It is hardly necessary to say that this does not apply to men, like Agassiz, who had already left their mark deep upon the science of their day, but it has a very real application to those men whose position was to be estimated by work done after the year 1858.

In the midst of those years of struggle and anxiety which followed the appearance of the “Origin,” we meet with another instance of the same extraordinary foresight which appeared in his contention in favour of the persistence of the great oceans and continental areas. I refer to his views on spontaneous generation—a very ancient belief, and one which from time to time has been the will-o’-the-wisp of biological speculation, leading it into all kinds of fruitless and dangerous regions.[K]

Dr. Carpenter’s “Introduction to the Study of Foraminifera” had been reviewed in the Athenæum (March 28th, 1863), the writer attacking evolution and favouring spontaneous generation, or, as it was then called, heterogeny. Darwin wrote to Hooker, who had lent him a copy of the paper, “Who would have ever thought of the old stupid Athenæum taking to Oken-like transcendental philosophy written in Owenian style!... It will be some time before we see ‘slime, protoplasm, etc.,’ generating a new animal.... It is mere rubbish, thinking at present of the origin of life; one might as well think of the origin of matter.” In 1871 he wrote:—

“It is often said that all the conditions for the first production of a living organism are now present, which could ever have been present. But if (and oh! what a big if!) we could conceive in some warm little pond, with all sorts of ammonia and phosphoric salts, light, heat, electricity, etc., present, that a proteine compound was chemically formed ready to undergo still more complex changes, at the present day such matter would be instantly devoured or absorbed, which would not have been the case before living creatures were formed.”

About 1870 Dr. H. C. Bastian began working on the subject, and brought forward in his “Origin of Lowest Organisms” (1871), and “The Beginnings of Life” (1872), what he believed to be conclusive evidence of the truth of spontaneous generation, for which he proposed the term Archebiosis. His enthusiasm and strong convictions were contagious, and for a time the belief spread rather widely, although it soon collapsed before the researches and arguments of Pasteur, Tyndall, and Huxley. Darwin read “The Beginnings of Life,” and wrote about it to Wallace (August 28th, 1872) as follows:—

“His [Bastian’s] general argument in favour of Archebiosis is wonderfully strong, though I cannot think much of some few of his arguments. The result is that I am bewildered and astonished by his statements, but am not convinced, though, on the whole, it seems to me probable that Archebiosis is true. I am not convinced, partly I think owing to the deductive cast of much of his reasoning; and I know not why, but I never feel convinced by deduction, even in the case of H. Spencer’s writings.... I must have more evidence that germs, or the minutest fragments of the lowest forms, are always killed by 212° of Fahr.... As for Rotifers and Tardigrades being spontaneously generated, my mind can no more digest such statements, whether true or false, than my stomach can digest a lump of lead.”


CHAPTER XXI.
VARIATION OF ANIMALS AND PLANTS UNDER DOMESTICATION: PANGENESIS (1868).

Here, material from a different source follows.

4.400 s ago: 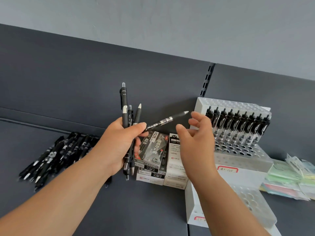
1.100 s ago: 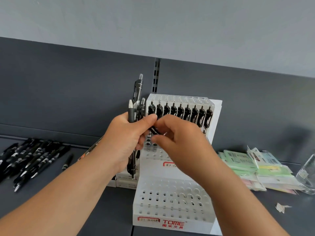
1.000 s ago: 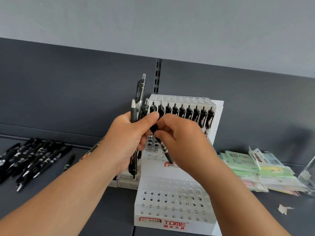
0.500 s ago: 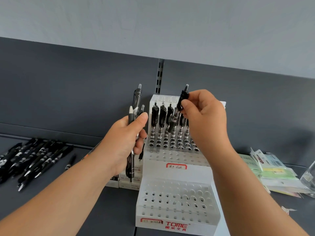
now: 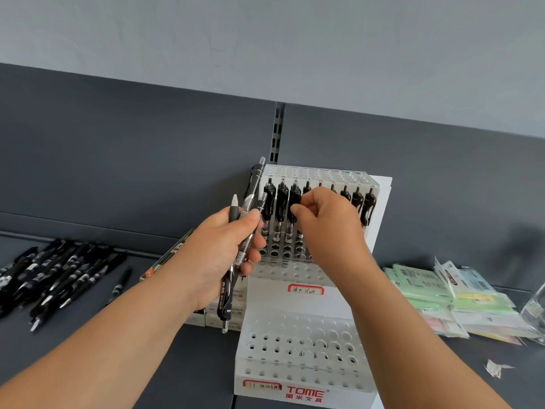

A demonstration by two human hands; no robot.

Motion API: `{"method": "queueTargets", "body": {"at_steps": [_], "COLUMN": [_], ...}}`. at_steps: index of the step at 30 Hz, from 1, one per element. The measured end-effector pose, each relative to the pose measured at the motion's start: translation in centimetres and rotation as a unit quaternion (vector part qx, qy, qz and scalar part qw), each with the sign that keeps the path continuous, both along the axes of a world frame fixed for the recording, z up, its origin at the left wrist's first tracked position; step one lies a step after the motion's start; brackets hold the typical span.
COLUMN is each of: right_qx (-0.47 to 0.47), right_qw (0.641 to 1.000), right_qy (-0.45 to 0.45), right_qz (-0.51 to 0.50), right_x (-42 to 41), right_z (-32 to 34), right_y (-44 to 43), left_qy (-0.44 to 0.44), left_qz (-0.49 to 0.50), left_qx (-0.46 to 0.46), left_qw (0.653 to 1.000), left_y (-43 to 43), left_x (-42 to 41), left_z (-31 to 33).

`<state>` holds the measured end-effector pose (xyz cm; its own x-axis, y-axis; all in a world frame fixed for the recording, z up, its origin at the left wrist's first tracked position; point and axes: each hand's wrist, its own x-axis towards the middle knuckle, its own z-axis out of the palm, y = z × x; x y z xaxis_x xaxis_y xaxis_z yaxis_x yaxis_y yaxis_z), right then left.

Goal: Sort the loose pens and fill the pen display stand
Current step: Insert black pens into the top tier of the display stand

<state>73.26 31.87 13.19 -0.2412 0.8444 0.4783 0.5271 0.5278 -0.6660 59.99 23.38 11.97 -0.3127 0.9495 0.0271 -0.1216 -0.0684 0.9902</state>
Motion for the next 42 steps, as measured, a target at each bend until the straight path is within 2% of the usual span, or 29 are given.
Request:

We now come to consider the succession of invaluable works produced by Darwin after the appearance of the “Origin,” the last of which—that on Earthworms—was published about six months before his death.

Darwin’s method of bringing these results before the world was somewhat different from that most generally adopted by scientific men in this country, although of common occurrence in Germany. The great majority of scientific facts are here published by the proceedings or transactions of scientific societies, or in special journals; and although a scientific man frequently brings together his general results into a volume for the public, the original communications remain as the detailed exposition of his researches.